● **REQUIRED WORK**: The following data has a line with "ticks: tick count" and a line with "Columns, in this". Write out exactly those lines and all the lines between them.

Stored data entries:
>>>>>

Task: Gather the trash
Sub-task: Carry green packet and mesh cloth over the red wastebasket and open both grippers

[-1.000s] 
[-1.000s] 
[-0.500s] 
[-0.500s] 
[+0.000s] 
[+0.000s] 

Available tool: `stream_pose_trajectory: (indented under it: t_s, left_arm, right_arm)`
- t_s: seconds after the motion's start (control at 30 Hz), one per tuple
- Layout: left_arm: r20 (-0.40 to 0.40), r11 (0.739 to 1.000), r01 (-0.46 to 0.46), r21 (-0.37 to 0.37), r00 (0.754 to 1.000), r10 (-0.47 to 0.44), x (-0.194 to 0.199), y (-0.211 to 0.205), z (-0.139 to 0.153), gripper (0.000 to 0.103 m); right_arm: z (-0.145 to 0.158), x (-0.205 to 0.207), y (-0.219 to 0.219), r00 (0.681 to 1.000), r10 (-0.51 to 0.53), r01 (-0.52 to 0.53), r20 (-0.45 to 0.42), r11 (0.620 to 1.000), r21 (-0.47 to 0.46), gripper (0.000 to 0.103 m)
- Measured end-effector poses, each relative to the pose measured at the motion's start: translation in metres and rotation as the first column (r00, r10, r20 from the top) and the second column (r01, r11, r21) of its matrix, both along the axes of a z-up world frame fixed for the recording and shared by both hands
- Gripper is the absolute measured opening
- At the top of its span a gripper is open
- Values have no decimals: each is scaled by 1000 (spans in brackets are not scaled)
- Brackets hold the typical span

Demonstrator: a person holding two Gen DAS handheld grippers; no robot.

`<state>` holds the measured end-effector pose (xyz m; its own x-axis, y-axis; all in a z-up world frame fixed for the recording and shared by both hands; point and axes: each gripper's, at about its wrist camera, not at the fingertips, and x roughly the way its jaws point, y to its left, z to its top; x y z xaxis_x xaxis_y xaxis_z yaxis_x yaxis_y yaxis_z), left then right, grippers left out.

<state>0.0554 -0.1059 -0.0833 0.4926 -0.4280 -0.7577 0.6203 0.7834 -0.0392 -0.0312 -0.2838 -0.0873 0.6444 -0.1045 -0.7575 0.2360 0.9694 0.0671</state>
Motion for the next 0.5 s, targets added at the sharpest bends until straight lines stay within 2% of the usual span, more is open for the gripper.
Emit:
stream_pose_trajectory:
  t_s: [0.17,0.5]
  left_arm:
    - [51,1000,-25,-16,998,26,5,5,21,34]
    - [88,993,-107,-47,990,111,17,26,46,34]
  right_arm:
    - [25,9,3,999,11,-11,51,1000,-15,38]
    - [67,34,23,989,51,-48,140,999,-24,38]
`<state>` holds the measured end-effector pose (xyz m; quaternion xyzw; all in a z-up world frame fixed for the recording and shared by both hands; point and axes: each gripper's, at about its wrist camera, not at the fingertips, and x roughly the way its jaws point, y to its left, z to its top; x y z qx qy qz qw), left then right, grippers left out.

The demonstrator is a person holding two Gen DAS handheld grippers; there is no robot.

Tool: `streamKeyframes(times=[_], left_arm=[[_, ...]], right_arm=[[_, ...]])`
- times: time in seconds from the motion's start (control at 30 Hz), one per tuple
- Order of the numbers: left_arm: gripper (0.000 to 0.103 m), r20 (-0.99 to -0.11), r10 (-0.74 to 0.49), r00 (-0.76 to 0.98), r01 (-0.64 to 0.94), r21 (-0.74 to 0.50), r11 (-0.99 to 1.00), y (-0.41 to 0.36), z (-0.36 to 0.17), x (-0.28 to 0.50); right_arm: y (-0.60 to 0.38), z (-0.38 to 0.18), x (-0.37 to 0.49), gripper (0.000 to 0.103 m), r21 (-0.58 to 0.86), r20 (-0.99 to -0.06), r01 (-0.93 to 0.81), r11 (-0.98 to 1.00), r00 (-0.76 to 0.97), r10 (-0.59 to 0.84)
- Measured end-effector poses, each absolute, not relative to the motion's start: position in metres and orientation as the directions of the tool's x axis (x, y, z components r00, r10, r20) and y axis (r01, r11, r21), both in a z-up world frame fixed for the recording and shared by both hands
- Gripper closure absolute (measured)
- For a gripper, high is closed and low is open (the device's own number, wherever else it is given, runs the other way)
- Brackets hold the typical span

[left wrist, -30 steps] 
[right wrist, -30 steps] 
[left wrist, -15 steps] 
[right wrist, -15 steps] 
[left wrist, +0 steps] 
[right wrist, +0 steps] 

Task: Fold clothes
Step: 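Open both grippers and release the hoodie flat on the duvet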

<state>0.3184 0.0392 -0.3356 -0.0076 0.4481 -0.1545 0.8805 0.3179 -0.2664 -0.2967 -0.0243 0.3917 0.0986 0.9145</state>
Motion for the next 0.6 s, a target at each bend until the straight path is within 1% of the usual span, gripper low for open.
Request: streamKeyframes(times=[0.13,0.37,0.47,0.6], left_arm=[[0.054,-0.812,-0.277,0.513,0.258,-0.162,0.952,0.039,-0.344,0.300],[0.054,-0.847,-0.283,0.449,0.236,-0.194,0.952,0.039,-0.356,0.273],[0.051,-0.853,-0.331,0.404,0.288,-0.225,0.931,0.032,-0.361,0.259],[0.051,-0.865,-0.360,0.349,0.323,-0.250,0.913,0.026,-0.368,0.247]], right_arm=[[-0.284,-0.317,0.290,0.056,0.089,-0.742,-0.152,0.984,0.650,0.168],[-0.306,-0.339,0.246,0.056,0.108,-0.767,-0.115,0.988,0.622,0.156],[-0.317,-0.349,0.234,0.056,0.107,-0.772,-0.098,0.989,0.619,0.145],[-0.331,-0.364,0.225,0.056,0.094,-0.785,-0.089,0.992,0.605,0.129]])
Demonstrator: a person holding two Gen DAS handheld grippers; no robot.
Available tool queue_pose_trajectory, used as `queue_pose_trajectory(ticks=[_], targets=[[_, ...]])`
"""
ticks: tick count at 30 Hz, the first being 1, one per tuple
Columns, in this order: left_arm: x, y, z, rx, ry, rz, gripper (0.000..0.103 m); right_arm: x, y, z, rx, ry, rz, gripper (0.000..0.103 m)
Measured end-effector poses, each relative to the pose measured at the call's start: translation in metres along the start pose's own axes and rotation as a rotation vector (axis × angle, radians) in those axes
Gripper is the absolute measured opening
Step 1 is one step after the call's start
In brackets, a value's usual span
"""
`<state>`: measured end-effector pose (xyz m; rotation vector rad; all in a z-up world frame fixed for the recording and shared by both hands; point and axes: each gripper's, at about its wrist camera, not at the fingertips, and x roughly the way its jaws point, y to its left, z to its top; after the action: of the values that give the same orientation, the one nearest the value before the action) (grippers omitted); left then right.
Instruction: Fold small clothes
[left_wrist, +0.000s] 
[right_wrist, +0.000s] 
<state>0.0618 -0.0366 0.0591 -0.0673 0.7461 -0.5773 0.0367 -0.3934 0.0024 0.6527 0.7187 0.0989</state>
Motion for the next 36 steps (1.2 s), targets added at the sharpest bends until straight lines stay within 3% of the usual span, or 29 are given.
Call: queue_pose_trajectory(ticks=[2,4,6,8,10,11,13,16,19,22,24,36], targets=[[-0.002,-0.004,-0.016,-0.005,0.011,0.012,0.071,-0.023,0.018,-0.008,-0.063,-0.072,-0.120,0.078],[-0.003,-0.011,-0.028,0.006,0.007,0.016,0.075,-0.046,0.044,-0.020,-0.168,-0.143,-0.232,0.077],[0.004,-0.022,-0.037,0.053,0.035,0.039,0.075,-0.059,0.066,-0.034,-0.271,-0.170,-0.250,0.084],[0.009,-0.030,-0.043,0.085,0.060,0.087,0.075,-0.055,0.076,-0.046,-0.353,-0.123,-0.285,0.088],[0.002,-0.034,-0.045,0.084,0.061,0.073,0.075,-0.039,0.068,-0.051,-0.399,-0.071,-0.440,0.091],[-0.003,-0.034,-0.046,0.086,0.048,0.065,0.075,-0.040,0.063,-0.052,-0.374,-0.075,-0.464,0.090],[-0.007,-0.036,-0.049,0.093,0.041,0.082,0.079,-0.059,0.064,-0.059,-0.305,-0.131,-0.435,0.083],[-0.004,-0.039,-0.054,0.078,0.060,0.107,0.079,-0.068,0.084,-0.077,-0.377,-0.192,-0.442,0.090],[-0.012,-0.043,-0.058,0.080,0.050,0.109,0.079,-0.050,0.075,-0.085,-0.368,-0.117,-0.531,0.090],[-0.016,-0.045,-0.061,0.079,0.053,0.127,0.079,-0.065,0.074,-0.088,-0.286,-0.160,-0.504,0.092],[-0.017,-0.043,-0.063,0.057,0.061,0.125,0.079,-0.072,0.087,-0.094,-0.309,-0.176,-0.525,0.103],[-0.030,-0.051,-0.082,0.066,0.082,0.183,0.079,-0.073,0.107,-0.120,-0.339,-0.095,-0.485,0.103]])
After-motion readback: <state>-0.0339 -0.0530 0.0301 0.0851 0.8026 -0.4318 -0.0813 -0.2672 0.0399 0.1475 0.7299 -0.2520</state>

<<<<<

● **WRITTEN SOLUTION**:
ticks: tick count at 30 Hz, the first being 1, one per tuple
Columns, in this order: left_arm: x, y, z, rx, ry, rz, gripper (0.000..0.103 m); right_arm: x, y, z, rx, ry, rz, gripper (0.000..0.103 m)

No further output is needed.